Now we will transform our test data using CountVectorizer, PorterStemmer and 500 max features so that we are duplicating the same procedure as our final model.

In [9]:
# CountVectorizer & PorterStemmer transformation 
# Instantiate
cvec = CountVectorizer(analyzer=porter_cvec_words, max_features=500)
# Fit
cvec.fit(X_train)
# Transform
X_train = cvec.transform(X_train)
X_test = cvec.transform(X_test)

In [10]:
# Convert to dataframe
X_train = pd.DataFrame(X_train.toarray(),columns=cvec.get_feature_names())
X_test = pd.DataFrame(X_test.toarray(),columns=cvec.get_feature_names())

### VotingClassifier Model

We will now instantiate, fit and test our final model from the initial analysis. Note that our analysis yielded the following model and transformation hyperparameters:

**Transformation Hyperparameters**
- Include stop words
- PorterStemmer to stem words
- Single string ngrams
- 500 features

**Model Hyperparameters**
- Sklearn standard LogisticRegression with C=1 and l2 / ridge penalty and liblinear solver
- Standard Multinomial Naive Bayes model
- Random Forest model with 125 tress

In [12]:
# Instantiate Voting Classifier
vote = VotingClassifier([
            ('lr',LogisticRegression(solver='liblinear')),
            ('mnb',MultinomialNB()),
            ('rf',RandomForestClassifier(n_estimators=125, random_state=42)) 
])
# Fit 
vote.fit(X_train,y_train)

# metrics
print('Training Scores')
class_metrics(vote,X_train,y_train)
print('\nTest Scores')
class_metrics(vote,X_test,y_test)

Training Scores
Accuracy: 0.834
Sensitivity: 0.869
Specificity: 0.798
Precision: 0.812

Test Scores
Accuracy: 0.763
Sensitivity: 0.797
Specificity: 0.728
Precision: 0.746


Our model performs much worse on similar subreddits. We have an overall test accuracy of 0.763 and r/bicycling accuracy (sensitivity) of 0.797 and r/mtb accuracy (specificity) of 0.728. These scores are not only much worse than our ~0.92 scores we achieved with our more different subreddits but also have a large variance which is not ideal for the problem at hand. Additionally we have signs of overfitting with ~0.07 difference between train and test scores for those 3 metrics.

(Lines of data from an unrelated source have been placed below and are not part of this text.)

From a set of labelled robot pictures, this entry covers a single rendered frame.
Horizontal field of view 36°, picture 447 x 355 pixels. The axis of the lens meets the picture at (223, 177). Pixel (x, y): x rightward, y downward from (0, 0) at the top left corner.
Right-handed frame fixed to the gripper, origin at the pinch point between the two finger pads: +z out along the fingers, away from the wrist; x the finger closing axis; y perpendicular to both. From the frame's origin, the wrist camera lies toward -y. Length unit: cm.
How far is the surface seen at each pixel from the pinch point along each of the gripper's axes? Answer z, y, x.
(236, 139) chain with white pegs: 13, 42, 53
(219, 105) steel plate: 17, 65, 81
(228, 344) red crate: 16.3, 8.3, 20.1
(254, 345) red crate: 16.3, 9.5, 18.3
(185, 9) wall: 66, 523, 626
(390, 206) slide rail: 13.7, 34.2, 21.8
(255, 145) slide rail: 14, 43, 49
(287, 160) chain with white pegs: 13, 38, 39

Overall we have not been able to affirmatively answer our second problem, but it was expected that our model would have a more difficult time with data from 2 similar subreddits. Classifying 2 set's similar data will always be more difficult that 2 very different sets of data and in general our accuracy score of 0.763 is pretty good. 

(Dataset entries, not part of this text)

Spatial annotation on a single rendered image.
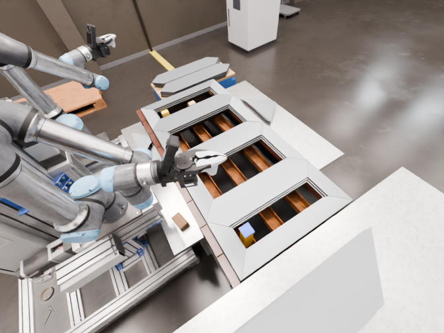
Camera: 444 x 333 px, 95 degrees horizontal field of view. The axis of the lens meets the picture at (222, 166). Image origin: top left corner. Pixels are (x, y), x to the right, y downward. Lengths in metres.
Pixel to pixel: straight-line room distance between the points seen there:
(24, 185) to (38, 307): 1.62
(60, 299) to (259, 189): 1.70
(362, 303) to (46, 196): 1.03
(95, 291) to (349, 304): 1.69
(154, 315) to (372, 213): 1.68
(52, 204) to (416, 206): 1.36
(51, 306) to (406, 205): 2.30
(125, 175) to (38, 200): 0.26
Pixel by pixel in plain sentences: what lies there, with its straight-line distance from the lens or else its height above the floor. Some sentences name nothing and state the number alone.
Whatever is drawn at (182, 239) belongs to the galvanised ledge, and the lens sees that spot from 1.34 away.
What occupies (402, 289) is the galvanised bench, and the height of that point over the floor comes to 1.05.
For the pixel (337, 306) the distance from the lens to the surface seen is 0.89.
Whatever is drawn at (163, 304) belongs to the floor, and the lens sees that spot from 2.02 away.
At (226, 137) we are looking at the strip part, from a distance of 1.50.
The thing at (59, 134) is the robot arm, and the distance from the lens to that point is 0.74.
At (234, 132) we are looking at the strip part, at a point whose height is 0.85.
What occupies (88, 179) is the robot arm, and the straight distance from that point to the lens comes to 0.99.
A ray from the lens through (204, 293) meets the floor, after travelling 1.94.
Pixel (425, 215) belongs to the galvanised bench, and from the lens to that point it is 1.20.
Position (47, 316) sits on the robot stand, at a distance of 2.21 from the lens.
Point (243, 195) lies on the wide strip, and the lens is 1.20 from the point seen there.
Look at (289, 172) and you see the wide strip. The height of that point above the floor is 0.85.
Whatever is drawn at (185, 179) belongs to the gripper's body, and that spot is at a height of 1.42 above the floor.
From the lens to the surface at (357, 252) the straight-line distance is 0.96.
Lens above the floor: 1.91
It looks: 53 degrees down
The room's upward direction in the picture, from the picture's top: 8 degrees counter-clockwise

In the future some next steps would be to gather more posts and also first train the model on a couple sets similar subreddit's to optimize for solving the hardest challenges before generalizing for easier challenges.

Additionally it would be interesting to build a classifier that can handle a greater number of subreddit's and see how our performance varies in that case.